In an effort to make PAMs more useful in multiple applications and to provide more consistent and uniform application rates, ENCAP has developed a patented carrier technology for PAMs (U.S. Patent 7,503,143, U.S. Patent Application 20,040,074,271, U.S. Patent Application 20,040,069,031 and other foreign filings). The ENCAP technology allows PAMs to be incorporated into granules made from any inorganic and/or organic materials at a known rate. The carrier materials could consist of fertilizers or other similar inert materials. These granules provide a visual indicator of where the product has been applied, which improves the uniformity of the application, while also providing a known amount of PAM in each unit of product.

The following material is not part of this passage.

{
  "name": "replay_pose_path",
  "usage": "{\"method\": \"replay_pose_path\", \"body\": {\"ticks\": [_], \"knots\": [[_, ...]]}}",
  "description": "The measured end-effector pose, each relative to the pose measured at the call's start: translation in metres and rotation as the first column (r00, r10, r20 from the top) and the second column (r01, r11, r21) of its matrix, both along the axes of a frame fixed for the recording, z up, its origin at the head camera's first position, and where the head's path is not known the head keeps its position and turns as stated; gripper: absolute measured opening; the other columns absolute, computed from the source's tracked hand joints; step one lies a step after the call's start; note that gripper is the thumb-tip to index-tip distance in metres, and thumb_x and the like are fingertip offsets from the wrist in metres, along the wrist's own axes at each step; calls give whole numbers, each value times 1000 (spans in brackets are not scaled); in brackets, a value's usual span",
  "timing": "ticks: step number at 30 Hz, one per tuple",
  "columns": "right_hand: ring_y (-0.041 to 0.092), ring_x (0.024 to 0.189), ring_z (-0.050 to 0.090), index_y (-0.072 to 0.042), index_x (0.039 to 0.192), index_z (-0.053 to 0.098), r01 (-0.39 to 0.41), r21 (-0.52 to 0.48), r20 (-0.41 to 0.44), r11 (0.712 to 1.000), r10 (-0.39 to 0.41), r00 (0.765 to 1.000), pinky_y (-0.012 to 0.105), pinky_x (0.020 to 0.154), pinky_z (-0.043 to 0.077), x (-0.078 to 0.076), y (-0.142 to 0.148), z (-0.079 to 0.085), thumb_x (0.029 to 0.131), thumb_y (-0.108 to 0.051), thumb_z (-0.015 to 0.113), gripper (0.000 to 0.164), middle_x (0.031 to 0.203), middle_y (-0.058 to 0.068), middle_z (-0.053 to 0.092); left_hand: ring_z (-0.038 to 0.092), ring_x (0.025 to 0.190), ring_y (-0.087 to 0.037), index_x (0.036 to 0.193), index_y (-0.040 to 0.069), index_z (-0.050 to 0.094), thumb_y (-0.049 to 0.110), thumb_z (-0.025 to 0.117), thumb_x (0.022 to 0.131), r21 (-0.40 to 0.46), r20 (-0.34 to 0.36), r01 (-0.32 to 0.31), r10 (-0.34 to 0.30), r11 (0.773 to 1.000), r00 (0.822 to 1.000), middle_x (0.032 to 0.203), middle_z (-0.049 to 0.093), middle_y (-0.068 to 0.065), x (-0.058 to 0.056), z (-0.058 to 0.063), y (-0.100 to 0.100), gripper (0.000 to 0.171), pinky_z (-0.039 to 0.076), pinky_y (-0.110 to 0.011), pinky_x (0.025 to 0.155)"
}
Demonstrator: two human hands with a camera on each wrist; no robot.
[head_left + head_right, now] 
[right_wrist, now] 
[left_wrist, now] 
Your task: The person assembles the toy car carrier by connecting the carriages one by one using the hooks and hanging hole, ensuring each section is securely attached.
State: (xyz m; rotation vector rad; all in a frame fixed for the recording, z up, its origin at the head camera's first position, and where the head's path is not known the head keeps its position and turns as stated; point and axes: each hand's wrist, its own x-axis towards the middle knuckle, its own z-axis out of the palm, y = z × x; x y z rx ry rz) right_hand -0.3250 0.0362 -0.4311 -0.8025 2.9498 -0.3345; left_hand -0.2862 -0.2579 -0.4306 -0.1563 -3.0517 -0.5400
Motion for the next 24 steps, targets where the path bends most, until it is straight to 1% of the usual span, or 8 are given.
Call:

Additionally, ENCAP products can be used in hydroseeding applications, thereby creating a product with multiple application methods that provide consistent and uniform application rates.
What is PAM-12 Plus and why is it better than other products?
Combined with the ENCAP production capabilities, the patented ENCAP carrier technology allows for the uniform application of PAM and other additives at known rates, which provides a significant technical advantage when compared to previous technologies. It should be noted that ENCAP products also include calcium, which when mixed with PAM has been shown to increase infiltration by a factor of four and reduce erosion by 70% or more. Therefore, ENCAP products offer proven performance and economic advantages when compared to other available products.
Barnevik, F.W. (1994) Polyacrylamide Characteristics Related to Soil Applications. Soil Science. 158, 235-243.
Bear, F.E. (1952) Synthetic soil conditioners. Soil Science. 73:419-492.
MacWilliams, D.C. (1978) Acrylamides. In Encyclopedia of Chemical Technology, 3rd Edition, Volume 1. Wiley, New York, pp.298-311.
Sojka, R.E., D.L. Bjorneberg, J.A. Entry, R.D. Lenz, W.J. Orts. (2007) Polyacrylamide in Agriculture and Environmental Land Mangement. Advances in Agronomy, Volume 92.